Die Familien sind sehr glücklich, das Mädchen ist glücklich und sie wird nun verheiratet werden können. Das ist nach den Maßstäben der Kultur ein Erfolg, auch wenn das für uns schwer zu verstehen ist. Sie hat den Heilungsprozess erfolgreich durchlaufen und sich sehr gut geschlagen. Ich werde sie wahrscheinlich wiedersehen, wenn ich im Herbst zurückkehre, das ist dann ein Jahr nach der OP.

Was ich bemerkenswert finde: Wenn wir hier in Boston Patienten operieren, führen wir oft mehrere Operationen durch, aber keiner der Patienten ist jemals vollkommen glücklich. In Nigeria ist das anders. Die Patienten sind wahnsinnig dankbar und leidensfähig. Jede kleine Verbesserung ist für sie ein immenser Erfolg. Vielleicht liegt das daran, dass sie viele andere Sorgen haben, etwa Ernährung und Sicherheit ihrer Familien, um die sie sich kümmern müssen. Aber vielleicht können wir dadurch auch etwas lernen.

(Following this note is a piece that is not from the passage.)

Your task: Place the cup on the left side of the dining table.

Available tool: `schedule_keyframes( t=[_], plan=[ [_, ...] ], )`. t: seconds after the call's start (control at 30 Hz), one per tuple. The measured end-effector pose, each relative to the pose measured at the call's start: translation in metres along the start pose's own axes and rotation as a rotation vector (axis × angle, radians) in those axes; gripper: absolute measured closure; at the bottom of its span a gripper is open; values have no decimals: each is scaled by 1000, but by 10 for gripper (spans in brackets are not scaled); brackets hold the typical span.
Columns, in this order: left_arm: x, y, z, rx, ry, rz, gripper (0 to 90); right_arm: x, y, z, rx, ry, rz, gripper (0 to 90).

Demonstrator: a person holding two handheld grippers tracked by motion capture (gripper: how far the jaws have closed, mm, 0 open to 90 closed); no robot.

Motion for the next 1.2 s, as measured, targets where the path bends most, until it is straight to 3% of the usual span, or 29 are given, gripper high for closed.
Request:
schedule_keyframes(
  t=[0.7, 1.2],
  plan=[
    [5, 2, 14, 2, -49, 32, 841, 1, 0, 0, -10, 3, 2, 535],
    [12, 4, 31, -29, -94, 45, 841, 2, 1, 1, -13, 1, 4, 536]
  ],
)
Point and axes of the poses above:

Was berührt Sie darüber hinaus an Ihrer Arbeit in Afrika?

Die Tapferkeit der Menschen. Um beim Beispiel des Mädchens zu bleiben: Sie gehört dem Fulani-Stamm an, der für seine Stärke bekannt ist. Die Schmerzen des Mädchens nach der Operation müssen wahnsinnig stark gewesen sein, aber sie beklagte sich kein einziges Mal. Das war einfach unglaublich, wenn man bedenkt, dass ich sowohl an der Stirn Gewebe entnommen als auch eine Rippe entfernt habe.

Der Umgang mit Schmerzen ist in Afrika ein anderer, während hier in Boston die Leute nicht die geringste Toleranz gegenüber Schmerzen haben. Wissen Sie, ich hatte noch nie einen Patienten, der nicht über Schmerzen geklagt hat, außer in Afrika. Das ist der einzige Ort, wo die Leute sagen, dass es nicht wehtut.

Das Interview führte Dr. Nikola Lippe.